Legislative bills would weaken local wetlands protection laws

kwadlow@keynoter.comMarch 5, 2014 

Environmental groups have sounded the siren opposing the proposed laws.


New Florida legislative bills that seek to limit wetlands regulation have drawn fire from local and state conservation groups.

House Bill 703 and companion bill Senate Bill 1464 primarily seek to protect agricultural lands from additional regulation and limit farm lands from being assessed for tax purposes as potential residential or commercial sites.

However, the bills say local wetlands protections adopted after July 2003 could be neutered.

"This appalling anti-home rule legislation must be stopped," says an alert sent out by 1000 Friends of Florida, a land-protection group headed by Charles Pattison, a former Monroe County planning director.
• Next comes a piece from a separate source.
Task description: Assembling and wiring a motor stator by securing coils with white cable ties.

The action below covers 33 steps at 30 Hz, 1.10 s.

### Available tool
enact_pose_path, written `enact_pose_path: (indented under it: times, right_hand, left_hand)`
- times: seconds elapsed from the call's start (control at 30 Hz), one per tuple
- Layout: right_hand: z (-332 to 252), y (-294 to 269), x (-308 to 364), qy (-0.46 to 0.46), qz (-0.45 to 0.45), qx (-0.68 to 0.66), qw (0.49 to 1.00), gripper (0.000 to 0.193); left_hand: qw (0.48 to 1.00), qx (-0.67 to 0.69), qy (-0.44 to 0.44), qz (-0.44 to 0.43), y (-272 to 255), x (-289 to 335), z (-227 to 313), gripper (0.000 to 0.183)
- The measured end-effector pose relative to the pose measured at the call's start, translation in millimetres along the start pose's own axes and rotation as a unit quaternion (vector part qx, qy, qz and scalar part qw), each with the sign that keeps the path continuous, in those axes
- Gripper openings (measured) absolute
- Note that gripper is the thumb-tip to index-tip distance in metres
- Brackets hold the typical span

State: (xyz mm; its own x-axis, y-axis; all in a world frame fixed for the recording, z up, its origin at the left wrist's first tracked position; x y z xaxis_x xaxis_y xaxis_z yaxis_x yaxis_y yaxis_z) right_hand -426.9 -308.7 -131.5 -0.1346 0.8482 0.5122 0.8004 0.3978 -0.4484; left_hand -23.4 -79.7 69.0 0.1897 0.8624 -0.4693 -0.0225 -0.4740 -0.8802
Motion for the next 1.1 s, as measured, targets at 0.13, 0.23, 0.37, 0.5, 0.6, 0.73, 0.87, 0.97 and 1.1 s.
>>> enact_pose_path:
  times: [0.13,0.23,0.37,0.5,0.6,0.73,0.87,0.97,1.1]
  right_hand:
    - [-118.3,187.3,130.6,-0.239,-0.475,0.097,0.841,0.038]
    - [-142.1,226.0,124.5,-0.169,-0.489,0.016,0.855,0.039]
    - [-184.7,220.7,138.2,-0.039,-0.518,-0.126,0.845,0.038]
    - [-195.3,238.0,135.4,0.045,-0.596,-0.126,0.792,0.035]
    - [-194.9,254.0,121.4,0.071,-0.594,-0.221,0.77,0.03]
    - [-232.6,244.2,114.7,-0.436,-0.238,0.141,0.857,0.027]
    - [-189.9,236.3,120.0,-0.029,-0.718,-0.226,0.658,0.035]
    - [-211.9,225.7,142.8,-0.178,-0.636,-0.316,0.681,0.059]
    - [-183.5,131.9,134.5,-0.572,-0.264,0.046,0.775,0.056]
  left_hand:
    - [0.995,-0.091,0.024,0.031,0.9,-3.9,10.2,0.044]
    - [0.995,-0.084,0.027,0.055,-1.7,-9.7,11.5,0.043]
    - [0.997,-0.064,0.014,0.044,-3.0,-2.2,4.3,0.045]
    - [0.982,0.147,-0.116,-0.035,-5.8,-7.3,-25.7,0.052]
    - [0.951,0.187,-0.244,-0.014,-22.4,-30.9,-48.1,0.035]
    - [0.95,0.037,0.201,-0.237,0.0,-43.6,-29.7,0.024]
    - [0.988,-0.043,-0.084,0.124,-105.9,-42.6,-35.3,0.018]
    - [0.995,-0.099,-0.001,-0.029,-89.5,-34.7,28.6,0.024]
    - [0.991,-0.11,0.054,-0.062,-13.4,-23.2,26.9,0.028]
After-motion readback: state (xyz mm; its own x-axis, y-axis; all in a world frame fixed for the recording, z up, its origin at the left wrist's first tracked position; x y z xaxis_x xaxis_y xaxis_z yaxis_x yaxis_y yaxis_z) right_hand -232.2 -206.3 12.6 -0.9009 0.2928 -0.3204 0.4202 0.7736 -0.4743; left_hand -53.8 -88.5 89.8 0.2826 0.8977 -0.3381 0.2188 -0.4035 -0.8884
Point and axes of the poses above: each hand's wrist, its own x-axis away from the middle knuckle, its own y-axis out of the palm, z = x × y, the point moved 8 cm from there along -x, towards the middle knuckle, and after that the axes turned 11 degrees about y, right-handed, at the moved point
The bills "would preempt, retroactively, local government authority to protect wetlands, springs and stormwater runoff if done through ordinances or rules adopted after July 1, 2003," according to 1000 Friends.

"This retroactive provision is unprecedented and would directly contradict the home-rule authority given to local governments as part of their responsibilities under both the 1985 Growth Management Act and the 2011 Community Planning Act."

Lisa Tennyson, the Monroe County legislative liaison, sent several proposed bills to county planning staff for view. HB 703 is among them. County staff has not fully reviewed the bill, said Assistant Planning Director Mayte Santamaria.

Reef Relief, an ocean conservation group based in Monroe County, added a legislative alert to its website.

"The bill is a Christmas tree for special interests," says the alert. "If the state keeps local governments from doing a better job than the state does, our waterways are going to die."

"Some legislators," says 1000 Friends "are apparently determined to make sure that local governments aren't allowed to make local decisions.... HB 703 and SB 1464 have some particularly egregious language that strips local home-rule authority related to comprehensive plans and environmental protection."

The bills were being considered by legislative committees Tuesday, the opening day of the two-month legislative session.